Thom Gorman's love of Indian food began during his service in India with the Peace Corps
Vermont inn with a globally inspired menu
Thom Gorman, the co-owner, started cooking his favorite Indian foods at Millbrook Inn & Restaurant 30 years ago.
By Christina Tree
Globe Correspondent / January 13, 2010
WAITSFIELD, Vt. - Thom and Joan Gorman's small country inn couldn't be more "Vermont.'' Their menu, however, mixes local produce with the seasonings and recipes they've foraged in countries at the far corners of the Earth.
Stacked in a corner of a sitting room at Millbrook Inn & Restaurant, 34 plump photo albums record hiking trips in New Zealand, Peru, Nepal, and Turkey, camping in Southern Africa, kayaking in Patagonia, and more. The couple travel after ski season and again in November, after the fall foliage.
Albums aside, the inn displays no exotic souvenirs. Instead, the distillations of countless culinary adventures are here for the sampling in the candle lit dining room, the heart of this inn.
Thom Gorman's love of Indian food began during his stint in India with the Peace Corps. He never intended to run a restaurant, but the winter of 1979-80, the couple's first as innkeepers, was a terrible snow season. Out of desperation, Thom launched a series of "Invitation to Indian Cooking'' nights, a success in this sophisticated valley that is home to Sugarbush Resort and Mad River Glen.
"We inherited a big vegetable garden from a previous owner and felt obligated to keep it going,'' Joan recalls. That summer practically everything they made was vegetarian although, from the start, a menu staple was badami rogan josh, tender chunks of lamb simmered in a rich and spicy curried sauce. The lamb came from a farm down the road. "We were fusion and local before there were names for either,'' she says. Thom learned to cut meat and began making his own pasta while Joan honed her pastry skills.

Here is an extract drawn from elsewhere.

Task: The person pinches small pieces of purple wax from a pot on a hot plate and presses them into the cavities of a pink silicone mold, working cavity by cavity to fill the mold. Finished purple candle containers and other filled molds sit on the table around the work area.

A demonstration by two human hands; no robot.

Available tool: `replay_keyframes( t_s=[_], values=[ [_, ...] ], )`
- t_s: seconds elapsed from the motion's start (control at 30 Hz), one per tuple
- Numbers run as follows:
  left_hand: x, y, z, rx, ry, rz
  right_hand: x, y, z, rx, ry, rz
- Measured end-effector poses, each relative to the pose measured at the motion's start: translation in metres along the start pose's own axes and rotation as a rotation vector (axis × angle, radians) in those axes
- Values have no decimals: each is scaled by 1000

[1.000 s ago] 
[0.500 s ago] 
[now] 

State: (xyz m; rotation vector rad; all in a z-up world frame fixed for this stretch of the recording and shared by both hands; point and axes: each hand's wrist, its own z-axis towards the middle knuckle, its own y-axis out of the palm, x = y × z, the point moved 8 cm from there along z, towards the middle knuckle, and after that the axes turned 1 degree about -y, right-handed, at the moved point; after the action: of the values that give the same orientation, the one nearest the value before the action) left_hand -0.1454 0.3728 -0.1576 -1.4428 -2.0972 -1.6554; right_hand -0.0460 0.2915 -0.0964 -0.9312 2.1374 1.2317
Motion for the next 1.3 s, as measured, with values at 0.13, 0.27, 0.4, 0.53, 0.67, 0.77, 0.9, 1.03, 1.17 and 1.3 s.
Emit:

The inn now averages 20 diners a night and the menu has evolved over 30 years. Still reasonably priced ($15.95-$22.95 including salad and sides), it features homemade pasta and local chicken and beef. Staples include meen molee (a mild curry served with fish or scallops), discovered at a former rubber plantation in Kerala, in south India; "aku shaak'' (small squash, sweet peppers, and other vegetables filled with a spicy peanut stuffing) from the Indian community in Durban, South Africa; and Grand Turk coconut shrimp with a mango dipping sauce (Thom adds horseradish) discovered in the Turks and Caicos Islands.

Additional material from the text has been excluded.